Saturday, December 15, 2012

2013 Investing Goals

My goals were originally defined in this December 1, 2007 Investing Goals post and last updated in my 2012 Investing Goals. Like last year, I will exceed my 2012 goal of $20,500 in annualized dividend income. Looking at my long-rang goals, I am still on track to reach my 2017 goal of $30,000 and based on my latest model, I could reach it as early as 2014. The 2027 goal of $110,000 is not as clear. My model now indicates I could surpass it in 2024.

2012 was a relatively smooth year. During the year we experienced some declines, which is always exciting to a value oriented long-term investor. My dividend growth portfolio's 2012 risk rating will end slightly higher than 2011's 1.56 rating as a result of higher valuations on many stocks I hold.

From an investing standpoint, 2013 will be much different than the previous years.
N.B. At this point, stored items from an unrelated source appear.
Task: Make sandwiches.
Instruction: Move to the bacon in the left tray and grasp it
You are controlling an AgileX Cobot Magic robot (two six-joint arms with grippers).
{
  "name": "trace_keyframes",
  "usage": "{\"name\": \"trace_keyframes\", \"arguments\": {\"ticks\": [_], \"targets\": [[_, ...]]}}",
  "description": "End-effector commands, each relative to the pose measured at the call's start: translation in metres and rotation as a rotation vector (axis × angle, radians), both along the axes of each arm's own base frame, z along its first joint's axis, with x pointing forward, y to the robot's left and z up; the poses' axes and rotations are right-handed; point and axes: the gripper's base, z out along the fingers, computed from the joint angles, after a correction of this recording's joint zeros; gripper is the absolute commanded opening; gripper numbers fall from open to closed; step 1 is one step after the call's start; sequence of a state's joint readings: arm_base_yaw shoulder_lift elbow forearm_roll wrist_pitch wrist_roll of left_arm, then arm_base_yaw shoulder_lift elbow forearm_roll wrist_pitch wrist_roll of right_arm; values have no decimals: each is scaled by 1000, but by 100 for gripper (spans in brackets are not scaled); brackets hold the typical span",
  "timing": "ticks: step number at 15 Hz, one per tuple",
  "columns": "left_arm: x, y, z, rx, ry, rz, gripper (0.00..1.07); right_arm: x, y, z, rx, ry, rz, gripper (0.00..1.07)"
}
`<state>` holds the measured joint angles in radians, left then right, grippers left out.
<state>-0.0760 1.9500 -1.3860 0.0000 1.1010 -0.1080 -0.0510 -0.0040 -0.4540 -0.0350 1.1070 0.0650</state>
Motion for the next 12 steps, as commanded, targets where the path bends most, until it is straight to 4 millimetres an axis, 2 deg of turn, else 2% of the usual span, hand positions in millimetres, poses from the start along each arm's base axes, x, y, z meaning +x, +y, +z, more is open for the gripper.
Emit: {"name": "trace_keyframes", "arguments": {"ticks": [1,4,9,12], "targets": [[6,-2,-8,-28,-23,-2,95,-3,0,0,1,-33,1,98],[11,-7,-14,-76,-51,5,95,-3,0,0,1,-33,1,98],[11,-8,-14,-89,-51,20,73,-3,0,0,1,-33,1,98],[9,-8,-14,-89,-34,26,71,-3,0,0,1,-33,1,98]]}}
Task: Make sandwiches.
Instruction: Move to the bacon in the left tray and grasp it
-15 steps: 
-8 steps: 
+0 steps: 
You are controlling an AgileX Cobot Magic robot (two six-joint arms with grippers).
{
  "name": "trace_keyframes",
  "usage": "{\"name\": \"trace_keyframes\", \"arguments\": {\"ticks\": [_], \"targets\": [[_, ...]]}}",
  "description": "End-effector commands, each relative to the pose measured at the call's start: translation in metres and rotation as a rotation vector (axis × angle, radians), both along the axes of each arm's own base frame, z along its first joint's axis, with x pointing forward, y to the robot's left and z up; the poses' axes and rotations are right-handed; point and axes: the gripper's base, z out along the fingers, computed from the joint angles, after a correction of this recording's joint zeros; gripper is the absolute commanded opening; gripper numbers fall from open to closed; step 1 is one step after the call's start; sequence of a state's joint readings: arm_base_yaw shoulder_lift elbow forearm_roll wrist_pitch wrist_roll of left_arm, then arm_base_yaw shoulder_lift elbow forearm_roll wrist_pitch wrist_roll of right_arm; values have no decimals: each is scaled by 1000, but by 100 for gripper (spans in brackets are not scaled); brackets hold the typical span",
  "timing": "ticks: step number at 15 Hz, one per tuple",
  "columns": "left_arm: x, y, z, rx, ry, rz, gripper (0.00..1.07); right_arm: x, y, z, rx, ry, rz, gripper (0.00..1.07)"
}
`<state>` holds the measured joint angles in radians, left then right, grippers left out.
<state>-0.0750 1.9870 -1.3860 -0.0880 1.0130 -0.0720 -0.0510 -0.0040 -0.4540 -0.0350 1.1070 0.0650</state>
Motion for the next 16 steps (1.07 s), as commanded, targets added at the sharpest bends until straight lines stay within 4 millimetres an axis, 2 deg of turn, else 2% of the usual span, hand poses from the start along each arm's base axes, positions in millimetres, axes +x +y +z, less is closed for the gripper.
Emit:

As 2012 winds down, I have just about completed my investment transition to Dividend Growth Stocks. Much of my historical investments were reallocation of existing funds. With this no longer available in 2013, the dollar amount of new investments in my Dividend Growth Portfolio will be smaller.

Hopefully, we will have a few deep corrections in 2013. I always welcome a correction as a buying opportunity. 2012 saw very few dividend cuts, I anticipate a similar trend in 2013. I also suspect 2013 will see fewer companies failing to raise their dividends (dividend freezes). The trend in 2012 continued where my dividend increases exceed dividend cuts.



Description Dividend
Income
Annualized
Yield
on Cost
2027 Goal 110,000 n/a
2017 Goal 30,000 n/a
2013 Goal 25,000 n/a

I left the income goals for 2027 and 2017 goals unchanged. I am setting my 2013 annualized dividend income goal at $25,000. To achieve this goal, I anticipate moderate dividend growth in 2013, somewhat less than the near 6% I experienced in 2012.

I am confident that I will finish 2013 with higher annualized dividend income than where 2012 ended. In addition, I feel good that my string of sequential months of higher annualized dividend income will continue through 2013.